Worked Solution
✓ VerifiedLegal Position on Revocation of Licence and Amalgamation of Section 8 Company under the Companies Act, 2013
Nature of Section 8 Company: Under Section 8 of the Companies Act, 2013, the Central Government (CG) may allow a company to be registered as a Section 8 company where it is formed for promoting commerce, art, science, sports, education, research, social welfare, religion, charity, protection of environment, or any such other object, provided the profits (if any) or other income are applied for promoting only the objects of the company and no dividend is paid to its members. In the given case, the company was formed by Mr. X and his relative to promote education for children of the poor section, which is a valid charitable object qualifying for Section 8 registration.
Revocation of Licence — Section 8(6): The Central Government is empowered under Section 8(6) of the Companies Act, 2013 to revoke the licence granted to a Section 8 company where:
(i) the company contravenes any of the requirements of Section 8 or any condition subject to which a licence was issued; or
(ii) the affairs of the company are conducted fraudulently or in a manner violative of the objects of the company; or
(iii) the affairs of the company are conducted in a manner prejudicial to public interest.

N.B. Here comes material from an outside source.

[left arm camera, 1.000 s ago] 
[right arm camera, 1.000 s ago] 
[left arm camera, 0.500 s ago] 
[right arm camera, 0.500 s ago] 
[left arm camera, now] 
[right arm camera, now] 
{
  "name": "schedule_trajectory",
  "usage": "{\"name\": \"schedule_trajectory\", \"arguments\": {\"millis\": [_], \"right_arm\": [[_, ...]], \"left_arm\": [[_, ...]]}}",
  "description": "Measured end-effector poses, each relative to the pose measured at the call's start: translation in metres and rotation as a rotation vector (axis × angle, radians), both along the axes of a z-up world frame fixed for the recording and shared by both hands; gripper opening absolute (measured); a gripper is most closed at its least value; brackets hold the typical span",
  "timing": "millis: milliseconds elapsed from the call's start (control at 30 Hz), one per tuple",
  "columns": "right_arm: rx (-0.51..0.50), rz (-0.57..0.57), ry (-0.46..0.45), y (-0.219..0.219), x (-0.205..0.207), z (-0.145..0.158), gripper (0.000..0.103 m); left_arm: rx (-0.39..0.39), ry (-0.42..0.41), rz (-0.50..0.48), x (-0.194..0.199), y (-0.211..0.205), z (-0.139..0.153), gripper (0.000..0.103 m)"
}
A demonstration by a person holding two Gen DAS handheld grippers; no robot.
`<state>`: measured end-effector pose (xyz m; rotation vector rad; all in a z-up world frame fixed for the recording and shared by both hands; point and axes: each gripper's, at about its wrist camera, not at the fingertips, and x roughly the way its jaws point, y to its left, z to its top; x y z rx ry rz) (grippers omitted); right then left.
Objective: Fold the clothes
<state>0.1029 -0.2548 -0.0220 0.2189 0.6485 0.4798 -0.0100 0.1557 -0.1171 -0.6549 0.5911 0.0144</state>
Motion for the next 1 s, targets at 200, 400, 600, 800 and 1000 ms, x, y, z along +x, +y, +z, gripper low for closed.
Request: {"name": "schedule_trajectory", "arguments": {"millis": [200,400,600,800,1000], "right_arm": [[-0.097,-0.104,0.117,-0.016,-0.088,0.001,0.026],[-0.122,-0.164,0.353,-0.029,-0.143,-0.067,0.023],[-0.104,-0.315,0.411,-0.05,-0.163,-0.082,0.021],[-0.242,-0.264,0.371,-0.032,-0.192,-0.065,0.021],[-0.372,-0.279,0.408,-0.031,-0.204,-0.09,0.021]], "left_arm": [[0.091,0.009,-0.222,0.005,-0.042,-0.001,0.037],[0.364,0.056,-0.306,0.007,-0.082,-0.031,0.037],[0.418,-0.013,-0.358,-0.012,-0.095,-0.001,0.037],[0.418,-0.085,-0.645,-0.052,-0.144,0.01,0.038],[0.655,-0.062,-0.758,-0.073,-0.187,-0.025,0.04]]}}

In the present case, on a complaint received, the CG came to know about manipulation of funds contributed by the public and Government aids. Such manipulation amounts to conducting the affairs of the company fraudulently, in violation of its objects, and in a manner prejudicial to public interest. Therefore, the order of the CG to revoke the licence is legally valid and justified under Section 8(6). However, it is important to note that before passing the revocation order, the CG must give the company a reasonable opportunity of being heard.

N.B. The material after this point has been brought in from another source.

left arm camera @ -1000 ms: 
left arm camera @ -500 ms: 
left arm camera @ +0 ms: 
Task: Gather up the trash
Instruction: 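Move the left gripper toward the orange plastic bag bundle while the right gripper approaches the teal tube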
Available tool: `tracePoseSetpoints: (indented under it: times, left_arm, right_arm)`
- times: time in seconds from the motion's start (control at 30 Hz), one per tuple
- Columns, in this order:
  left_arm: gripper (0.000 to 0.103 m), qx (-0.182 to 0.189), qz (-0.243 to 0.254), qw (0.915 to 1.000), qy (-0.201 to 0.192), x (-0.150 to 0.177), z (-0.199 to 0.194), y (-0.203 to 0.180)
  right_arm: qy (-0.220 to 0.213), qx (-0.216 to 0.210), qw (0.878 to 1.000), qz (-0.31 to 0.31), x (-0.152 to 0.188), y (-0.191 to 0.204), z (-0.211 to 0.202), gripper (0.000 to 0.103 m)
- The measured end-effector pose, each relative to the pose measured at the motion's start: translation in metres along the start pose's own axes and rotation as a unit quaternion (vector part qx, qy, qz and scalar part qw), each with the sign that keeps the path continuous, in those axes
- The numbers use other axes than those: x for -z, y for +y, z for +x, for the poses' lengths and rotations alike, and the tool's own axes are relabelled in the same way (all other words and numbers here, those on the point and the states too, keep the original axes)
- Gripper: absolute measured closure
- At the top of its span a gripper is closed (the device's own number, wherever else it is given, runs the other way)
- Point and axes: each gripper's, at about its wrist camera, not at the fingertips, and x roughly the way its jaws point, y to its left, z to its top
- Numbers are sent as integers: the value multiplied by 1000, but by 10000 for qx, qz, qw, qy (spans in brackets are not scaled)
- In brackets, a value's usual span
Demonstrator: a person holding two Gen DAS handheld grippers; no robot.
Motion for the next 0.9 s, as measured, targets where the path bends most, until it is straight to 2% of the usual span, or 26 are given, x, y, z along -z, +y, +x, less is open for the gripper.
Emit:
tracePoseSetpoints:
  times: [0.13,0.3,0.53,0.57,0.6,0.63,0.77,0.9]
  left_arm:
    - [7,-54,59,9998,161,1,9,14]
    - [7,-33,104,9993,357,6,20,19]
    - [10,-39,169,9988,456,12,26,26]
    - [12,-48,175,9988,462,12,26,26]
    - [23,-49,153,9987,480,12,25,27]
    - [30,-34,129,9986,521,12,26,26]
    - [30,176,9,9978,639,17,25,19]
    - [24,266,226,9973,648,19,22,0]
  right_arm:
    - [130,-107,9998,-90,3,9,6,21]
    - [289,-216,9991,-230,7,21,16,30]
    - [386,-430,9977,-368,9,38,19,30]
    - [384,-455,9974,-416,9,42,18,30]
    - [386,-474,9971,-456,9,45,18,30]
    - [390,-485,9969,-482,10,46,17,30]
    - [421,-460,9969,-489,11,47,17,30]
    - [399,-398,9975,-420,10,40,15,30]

Upon revocation, the Registrar shall add the suffix "Limited" or "Private Limited" (as applicable) to the name of the company, and the company loses its status as a Section 8 entity.
Direction for Amalgamation — Section 8(7): On revocation of licence, the CG may, if it is satisfied that it is essential in the public interest, direct the company to:
(a) wind up under the provisions of the Act; or
(b) amalgamate with another Section 8 company having similar objects.
The critical condition for ordering amalgamation under Section 8(7) is that the amalgamating company must have objects similar to the company being merged. In the given case, the CG has directed amalgamation with a company whose object is to "save girl child", whereas the original company's object was to promote education for children of the poor section. These two objects are not similar — one pertains to education for economically weaker children and the other relates to saving the girl child (likely addressing female foeticide or similar issues).
Conclusion: The CG's order revoking the licence is legally valid as the funds were manipulated, which constitutes fraudulent conduct prejudicial to public interest under Section 8(6). However, the direction for amalgamation with the 'save girl child' company is not legally tenable under Section 8(7), since the said company does not have objects similar to the company being revoked. Therefore, the order of amalgamation as directed by the CG cannot be sustained in law.
Write it like this
1The skeleton
- Lead with Section 8(6) by name in your first line — examiners are trained to scan for the provision number; burying it loses the 'identification of law' mark even if your analysis is perfect.
- Split revocation and amalgamation into two clearly labelled parts — this is a two-limb question, and examiners award marks per limb; a merged paragraph means they can't tick either box confidently.
- List the three grounds for revocation as (i), (ii), (iii) and then map the facts — don't just say 'funds were manipulated'; show which ground it hits (fraudulent conduct / prejudicial to public interest) so the examiner can see your legal reasoning, not just your memory.
- Flag the 'opportunity of being heard' requirement explicitly — it's a procedural point worth a half-mark that 90% of students skip because it feels minor, but ICAI's model answer always includes it.
- Crack the 'similar objects' test for amalgamation and apply it hard — this is the actual analytical crux; state the rule, state both objects, and explicitly conclude they are dissimilar. One word — 'similar' — is the hinge of the entire amalgamation part.
- Write a two-sentence conclusion that separates the two orders — revocation: valid; amalgamation: not tenable. Examiners love a split conclusion here because it shows you didn't treat both orders as one block.
2Examiner-rewarded phrases
3Common trap
The classic trap here is concluding that BOTH orders — revocation AND amalgamation — are valid, because students focus only on the fund manipulation and forget to test whether the objects are actually similar. The moment you skip the 'similar objects' analysis, you hand away the most examiner-friendly analytical mark in the entire question.